- **TASK DIRECTIONS**
Wherever the word "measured" turns up in a line of the entries, copy that line.

BEGIN

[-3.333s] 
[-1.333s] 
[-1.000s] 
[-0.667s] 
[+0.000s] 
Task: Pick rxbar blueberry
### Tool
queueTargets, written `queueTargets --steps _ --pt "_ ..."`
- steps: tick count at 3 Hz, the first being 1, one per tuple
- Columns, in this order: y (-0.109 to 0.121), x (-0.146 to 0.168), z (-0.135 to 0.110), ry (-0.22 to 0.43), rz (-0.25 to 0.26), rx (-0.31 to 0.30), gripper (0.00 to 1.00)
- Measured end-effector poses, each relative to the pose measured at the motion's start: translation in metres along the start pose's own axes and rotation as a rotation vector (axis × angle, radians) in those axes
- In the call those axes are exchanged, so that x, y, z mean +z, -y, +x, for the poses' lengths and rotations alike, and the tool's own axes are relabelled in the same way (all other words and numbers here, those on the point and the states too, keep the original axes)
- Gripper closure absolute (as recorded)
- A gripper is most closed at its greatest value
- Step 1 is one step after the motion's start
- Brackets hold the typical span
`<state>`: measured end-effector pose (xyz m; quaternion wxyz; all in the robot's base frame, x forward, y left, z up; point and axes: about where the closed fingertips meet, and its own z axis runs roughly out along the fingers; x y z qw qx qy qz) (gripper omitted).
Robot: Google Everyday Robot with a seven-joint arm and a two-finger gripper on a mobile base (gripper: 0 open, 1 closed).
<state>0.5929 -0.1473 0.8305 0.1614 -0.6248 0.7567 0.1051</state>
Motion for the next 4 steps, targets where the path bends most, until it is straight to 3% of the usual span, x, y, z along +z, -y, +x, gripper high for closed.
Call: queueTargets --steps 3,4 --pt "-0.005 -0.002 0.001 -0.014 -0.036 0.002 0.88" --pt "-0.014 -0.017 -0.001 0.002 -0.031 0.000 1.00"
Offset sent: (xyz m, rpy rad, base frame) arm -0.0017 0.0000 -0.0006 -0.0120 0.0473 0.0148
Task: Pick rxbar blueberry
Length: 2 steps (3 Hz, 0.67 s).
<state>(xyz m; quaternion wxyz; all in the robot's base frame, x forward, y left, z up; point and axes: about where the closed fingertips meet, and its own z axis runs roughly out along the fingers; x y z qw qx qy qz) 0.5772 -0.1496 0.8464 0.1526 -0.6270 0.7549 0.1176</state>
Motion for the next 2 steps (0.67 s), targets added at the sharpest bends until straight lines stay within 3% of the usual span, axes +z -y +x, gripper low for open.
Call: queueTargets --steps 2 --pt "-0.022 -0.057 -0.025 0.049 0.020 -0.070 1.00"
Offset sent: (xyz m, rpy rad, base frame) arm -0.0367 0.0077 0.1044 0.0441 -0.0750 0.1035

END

- **EXERCISE RESULT**
- Measured end-effector poses, each relative to the pose measured at the motion's start: translation in metres along the start pose's own axes and rotation as a rotation vector (axis × angle, radians) in those axes
`<state>`: measured end-effector pose (xyz m; quaternion wxyz; all in the robot's base frame, x forward, y left, z up; point and axes: about where the closed fingertips meet, and its own z axis runs roughly out along the fingers; x y z qw qx qy qz) (gripper omitted).

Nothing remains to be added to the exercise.